En 1990, nuevamente transformada en sociedad anónima, Renault abrió al
mercado el 25% de su capital social, y en 1994 se privatizó, aunque casi
la mitad de sus acciones continuaron en manos del Estado. La
reestructuración de la empresa se completó con la simplificación de su
entramado industrial, la reducción de su personal y la descentralización
de sus fábricas. La isla Séguin es hoy un espacio verde, con paseos y
centros de ocio, dónde apenas unos pocos vestigios testimonian sus más de
sesenta años de vida industrial.
El libro de
Jacqueline Costa-Lascoux, investigadora del CNRS, y Émile Temime, profesor
emérito de la Universidad de Provence, traza la historia de los hombres y
mujeres que, desde finales de los años veinte y hasta principios de los
noventa, trabajaron en la isla Séguin. Este lugar, que las instalaciones
industriales de Renault llegaron a ocupar enteramente, se convirtió en un
símbolo del movimiento obrero francés. Las protestas de sus trabajadores,
lideradas por el sindicato Confédération Générale du Travail (CGT),
próximo al Partido Comunista, precedieron y alentaron las de otros
trabajadores industriales franceses. Muchas de las reformas internas de la
empresa, como la reducción de la jornada laboral, la retribución de los
días festivos o el incremento de las vacaciones pagadas, se exportaron a
otras industrias del país. Si las reivindicaciones obreras forzaron a los
dirigentes de Renault a aprobar determinadas mejoras sociales y laborales,
la naturaleza pública de la empresa obligó al gobierno a trasladar buena
parte de estas mejoras al ámbito de la economía nacional.
Desde finales de los
años cuarenta, coincidiendo con el crecimiento de la economía francesa y
la generalización del trabajo en cadena, Renault procedió a la
contratación masiva de obreros no cualificados. Ante el déficit del
mercado nacional de mano de obra, Renault recurrió, como otras muchas
empresas francesas, a los trabajadores de origen extranjero, en un
principio procedentes de Europa oriental, y después del norte de África y
de Europa meridional (polacos, argelinos, marroquíes, italianos, españoles
y portugueses, fundamentalmente). Los emigrantes realizaron los trabajos
más repetitivos y extenuantes de la cadena productiva, en un marco de
disciplina rigurosa, y soportando, sobre todo los norte-africanos, la
actitud discriminatoria de los franceses, tanto de los jefes como de los
subordinados de su misma categoría profesional.
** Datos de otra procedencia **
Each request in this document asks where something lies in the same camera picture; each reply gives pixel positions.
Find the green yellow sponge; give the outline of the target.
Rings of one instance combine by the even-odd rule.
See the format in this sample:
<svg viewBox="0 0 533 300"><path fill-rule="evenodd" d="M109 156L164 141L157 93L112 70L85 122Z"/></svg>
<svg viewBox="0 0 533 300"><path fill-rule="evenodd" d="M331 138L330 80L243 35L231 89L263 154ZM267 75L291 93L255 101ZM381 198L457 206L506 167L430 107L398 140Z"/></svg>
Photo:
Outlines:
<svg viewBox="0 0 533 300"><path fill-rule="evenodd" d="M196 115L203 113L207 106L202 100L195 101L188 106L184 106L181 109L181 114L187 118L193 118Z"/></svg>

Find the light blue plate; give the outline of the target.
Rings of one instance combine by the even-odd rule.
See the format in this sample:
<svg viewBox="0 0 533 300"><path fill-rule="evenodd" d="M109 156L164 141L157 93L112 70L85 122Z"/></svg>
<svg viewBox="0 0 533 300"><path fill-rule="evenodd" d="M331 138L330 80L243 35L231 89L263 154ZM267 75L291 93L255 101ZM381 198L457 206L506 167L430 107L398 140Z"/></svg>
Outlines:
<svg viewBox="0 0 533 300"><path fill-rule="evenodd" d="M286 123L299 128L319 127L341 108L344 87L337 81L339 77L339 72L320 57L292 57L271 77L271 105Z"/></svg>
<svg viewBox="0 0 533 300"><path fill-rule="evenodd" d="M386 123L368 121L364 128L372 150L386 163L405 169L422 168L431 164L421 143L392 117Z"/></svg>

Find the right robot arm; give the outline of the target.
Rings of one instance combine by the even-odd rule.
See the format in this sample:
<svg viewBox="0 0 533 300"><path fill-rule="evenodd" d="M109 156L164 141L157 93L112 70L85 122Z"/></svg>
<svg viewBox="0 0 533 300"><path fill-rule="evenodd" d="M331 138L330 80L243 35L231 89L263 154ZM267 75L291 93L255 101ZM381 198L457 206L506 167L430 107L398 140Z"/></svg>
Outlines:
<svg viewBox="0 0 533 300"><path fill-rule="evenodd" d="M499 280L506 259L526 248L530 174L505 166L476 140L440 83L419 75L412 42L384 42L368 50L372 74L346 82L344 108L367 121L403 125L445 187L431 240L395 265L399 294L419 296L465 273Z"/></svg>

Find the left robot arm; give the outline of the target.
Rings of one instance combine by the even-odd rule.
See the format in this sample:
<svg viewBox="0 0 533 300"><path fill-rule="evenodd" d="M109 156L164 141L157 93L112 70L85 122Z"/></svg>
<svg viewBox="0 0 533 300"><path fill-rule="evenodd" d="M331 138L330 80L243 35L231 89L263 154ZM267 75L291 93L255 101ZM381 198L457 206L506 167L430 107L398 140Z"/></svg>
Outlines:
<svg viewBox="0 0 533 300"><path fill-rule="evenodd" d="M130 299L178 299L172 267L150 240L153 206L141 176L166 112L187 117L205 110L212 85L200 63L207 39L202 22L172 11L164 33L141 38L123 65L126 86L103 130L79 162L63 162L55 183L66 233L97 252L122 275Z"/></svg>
Duras condiciones de
trabajo que, sin embargo, consideraron compensadas, o al menos mitigadas,
por la obtención de salarios superiores a los de sus países de origen, una
cierta garantía de estabilidad en el empleo, y la posibilidad de
beneficiarse de mejores prestaciones sociales, en particular en materia de
asistencia médica. Renault contrató sobre todo a trabajadores extranjeros
varones, con la excepción de unas pocas mujeres que se emplearon en la
cantina, los talleres de costura y los servicios de limpieza. La mayoría
fueron reclutados a través de un pariente o conocido en la empresa, por lo
general de su misma nacionalidad. Muchos llegaron a Renault con una edad
relativamente alta, después de ocupar uno o dos empleos en Francia, y
permanecieron allí hasta la jubilación. En materia de residencia, Costa-Lascoux
y Temime documentan casos muy diferentes, desde los trabajadores solteros
que se alojaron en Billancourt y las localidades limítrofes, en hoteles o
viviendas de alquiler sin condiciones mínimas de higiene y seguridad,
hasta los casados que fijaron su residencia en París, incluso en los
barrios más burgueses, dónde sus mujeres disponían de habitaciones cedidas
a cambio de empleos domésticos. Los emigrantes de una misma nacionalidad
tejieron estrechos lazos de solidaridad entre ellos, pero se relacionaron
mucho menos con los franceses y con los emigrantes de otras
nacionalidades. Las diferencias lingüísticas, religiosas y culturales, así
como la perspectiva de un retorno más o menos rápido al país de origen,
desincentivaron la integración en la sociedad de acogida. De esta forma,
la afiliación sindical de los extranjeros, y su participación en las
grandes huelgas que sacudieron a la empresa en 1947, 1952-53 y 1968,
resultaron minoritarias y dispersas. No obstante, los autores han
constatado la existencia de amistades y solidaridades internacionales,
creadas en los puestos de trabajo y, sobre todo, en los cafés, jardines y
otros lugares de sociabilidad que los obreros frecuentaban durante sus
horas de descanso.
La contratación de
trabajadores extranjeros por Renault mantuvo un ritmo de crecimiento
sostenido hasta mediados de los años setenta, en consonancia con el ritmo
general de la entrada de extranjeros en Francia. En 1970 los emigrantes
representaban en torno al 30% de los efectivos totales de la empresa,
concentrándose más del 80% en las cadenas de montaje de la isla Séguin. En
la década de los sesenta, época en que las cifras de la emigración a
Francia registraron sus índices de crecimiento más elevados, Renault
constituyó uno de los destinos preferidos por los extranjeros, efecto
conjugado de su amplia oferta de empleo y de sus mayores retribuciones
salariales. Efectivamente, en aquellos años, Renault ofrecía salarios
hasta un 30% superiores a los de otras empresas del sector metalúrgico en
Francia, aparte de que pagaba más por las horas extras, disponía de más
primas complementarías (por nacimiento, antigüedad, lanzamiento de nuevos
modelos…), y proporcionaba numerosos servicios fuera del trabajo
(transporte, formación y promoción, ocio y deportes…).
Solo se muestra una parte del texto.